A deep twinge of sadness overcame me as I watched the clearance of an old oak tree that had helped mark the seasons. Rough weather several weeks ago hurried its end; it harbored rot and could not withstand recent heavy winds and rain.

Perish the thought I saw any similarity between its loss and so much of what is familiar, friendly, and departing as quickly as the sick old oak.

The good news is that the home owners will have so much more sun for heretofore impossible to grow plants and grass – new markers of the seasons’ passing.

I wonder if some lucky carpenter can use all that oak for wonderful creations.


The passing of a friend

Another twinge overcame me as I finally got around to cutting sunflowers for the house; I was about five days too late – this twinge was annoyance. I could have been enjoying them sooner! (The balloon lasted longer than the roses.)


The look a bit droopy

But I had little time. I was busy painting earlier in the week . . . and listening to great books.


Antidote for sadness

Currently I am listening to Davis McCullough read 1776. Revisiting the account of how America started reminds me much good can come from confusing scary times; especially when good men and women help each other.

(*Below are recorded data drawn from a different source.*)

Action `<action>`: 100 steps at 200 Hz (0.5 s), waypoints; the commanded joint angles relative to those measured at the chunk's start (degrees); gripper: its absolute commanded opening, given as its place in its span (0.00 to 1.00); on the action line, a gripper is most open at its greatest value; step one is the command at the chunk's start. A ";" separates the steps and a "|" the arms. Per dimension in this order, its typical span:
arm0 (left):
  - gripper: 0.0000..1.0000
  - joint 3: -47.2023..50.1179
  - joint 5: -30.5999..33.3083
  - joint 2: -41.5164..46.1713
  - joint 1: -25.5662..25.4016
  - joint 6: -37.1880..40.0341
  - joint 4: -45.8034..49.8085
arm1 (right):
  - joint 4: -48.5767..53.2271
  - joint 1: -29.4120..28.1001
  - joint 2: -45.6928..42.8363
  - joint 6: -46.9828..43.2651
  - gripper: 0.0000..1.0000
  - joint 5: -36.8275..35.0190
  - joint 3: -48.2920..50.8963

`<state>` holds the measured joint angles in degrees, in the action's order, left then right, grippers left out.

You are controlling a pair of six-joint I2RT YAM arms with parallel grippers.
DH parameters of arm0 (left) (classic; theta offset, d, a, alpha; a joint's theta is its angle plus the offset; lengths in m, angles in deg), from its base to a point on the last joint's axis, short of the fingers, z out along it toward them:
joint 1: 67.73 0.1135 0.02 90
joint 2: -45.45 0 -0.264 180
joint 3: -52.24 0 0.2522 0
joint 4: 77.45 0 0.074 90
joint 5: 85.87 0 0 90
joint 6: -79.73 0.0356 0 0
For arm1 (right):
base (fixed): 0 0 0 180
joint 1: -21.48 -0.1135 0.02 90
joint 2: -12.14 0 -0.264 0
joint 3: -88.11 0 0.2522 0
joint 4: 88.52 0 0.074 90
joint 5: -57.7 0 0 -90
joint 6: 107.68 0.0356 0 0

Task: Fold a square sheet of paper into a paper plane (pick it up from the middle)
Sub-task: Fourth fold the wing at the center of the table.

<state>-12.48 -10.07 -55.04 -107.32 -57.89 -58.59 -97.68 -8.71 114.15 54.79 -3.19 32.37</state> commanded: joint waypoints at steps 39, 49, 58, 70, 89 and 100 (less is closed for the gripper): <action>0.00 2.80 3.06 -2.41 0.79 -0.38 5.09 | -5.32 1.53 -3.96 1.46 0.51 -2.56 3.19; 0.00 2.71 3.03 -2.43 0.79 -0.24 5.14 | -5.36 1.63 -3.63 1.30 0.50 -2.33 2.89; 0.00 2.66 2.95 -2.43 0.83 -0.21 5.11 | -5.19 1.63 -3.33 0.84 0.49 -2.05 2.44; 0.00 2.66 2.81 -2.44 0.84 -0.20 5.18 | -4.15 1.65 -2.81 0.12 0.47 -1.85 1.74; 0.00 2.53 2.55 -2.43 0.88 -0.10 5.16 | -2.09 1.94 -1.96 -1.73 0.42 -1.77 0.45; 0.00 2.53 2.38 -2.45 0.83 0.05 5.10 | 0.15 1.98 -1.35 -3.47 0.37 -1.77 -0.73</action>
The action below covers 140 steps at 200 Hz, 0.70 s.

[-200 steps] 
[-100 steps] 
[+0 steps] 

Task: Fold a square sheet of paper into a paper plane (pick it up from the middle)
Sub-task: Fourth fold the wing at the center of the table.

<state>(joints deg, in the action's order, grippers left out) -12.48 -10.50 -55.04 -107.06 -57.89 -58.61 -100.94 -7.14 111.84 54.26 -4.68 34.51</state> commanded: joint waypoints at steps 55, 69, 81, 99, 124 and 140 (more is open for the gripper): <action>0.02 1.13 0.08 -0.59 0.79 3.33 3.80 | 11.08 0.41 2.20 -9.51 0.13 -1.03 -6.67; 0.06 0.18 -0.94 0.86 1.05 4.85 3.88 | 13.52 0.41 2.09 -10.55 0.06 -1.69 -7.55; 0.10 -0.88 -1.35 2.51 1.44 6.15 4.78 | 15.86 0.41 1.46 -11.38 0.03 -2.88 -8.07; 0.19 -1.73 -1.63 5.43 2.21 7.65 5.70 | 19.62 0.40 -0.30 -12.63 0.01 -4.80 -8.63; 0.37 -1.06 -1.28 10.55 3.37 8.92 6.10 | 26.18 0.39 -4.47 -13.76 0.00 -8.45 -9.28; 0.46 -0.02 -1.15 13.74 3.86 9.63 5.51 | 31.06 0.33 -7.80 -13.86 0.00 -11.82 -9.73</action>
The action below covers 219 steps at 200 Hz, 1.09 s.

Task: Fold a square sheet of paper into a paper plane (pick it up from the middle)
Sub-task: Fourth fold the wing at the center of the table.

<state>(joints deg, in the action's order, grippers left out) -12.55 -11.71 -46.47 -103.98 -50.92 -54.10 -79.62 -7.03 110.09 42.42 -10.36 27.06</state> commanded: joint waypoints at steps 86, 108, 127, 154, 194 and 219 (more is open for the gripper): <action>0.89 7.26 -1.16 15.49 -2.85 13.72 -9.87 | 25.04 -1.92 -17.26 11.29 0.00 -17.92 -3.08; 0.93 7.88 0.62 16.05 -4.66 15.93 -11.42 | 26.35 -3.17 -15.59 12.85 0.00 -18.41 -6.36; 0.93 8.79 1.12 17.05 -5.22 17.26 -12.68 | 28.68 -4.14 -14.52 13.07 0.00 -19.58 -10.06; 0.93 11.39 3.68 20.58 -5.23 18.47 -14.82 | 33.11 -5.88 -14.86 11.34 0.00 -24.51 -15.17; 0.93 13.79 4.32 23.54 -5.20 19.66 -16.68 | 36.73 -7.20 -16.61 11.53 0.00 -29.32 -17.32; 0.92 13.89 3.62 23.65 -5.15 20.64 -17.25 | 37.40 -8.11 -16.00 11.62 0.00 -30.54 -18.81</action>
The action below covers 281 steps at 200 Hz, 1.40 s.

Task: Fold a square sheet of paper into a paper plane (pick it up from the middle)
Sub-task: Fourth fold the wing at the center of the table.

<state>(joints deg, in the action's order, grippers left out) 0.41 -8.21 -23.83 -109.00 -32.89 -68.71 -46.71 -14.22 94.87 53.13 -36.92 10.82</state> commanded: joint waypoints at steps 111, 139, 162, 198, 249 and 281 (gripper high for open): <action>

Good men and women are helping their neighbors in Minneapolis. Whatever sadness and annoyance darkened my imagination today, reading about some seasoned citizens are doing revitalized me. I hope this link will brighten your day, particularly when you think about how old some of these good neighbors are: Riots in John Piper’s Neighborhood.

“There are no people on earth in whom a spirit of enthusiastic zeal is so readily kindled, and burns so remarkably, as Americans.” ― David McCullough, 1776

Lord, heal our land, please — and renew Your church. Make us useful, joyful and wise.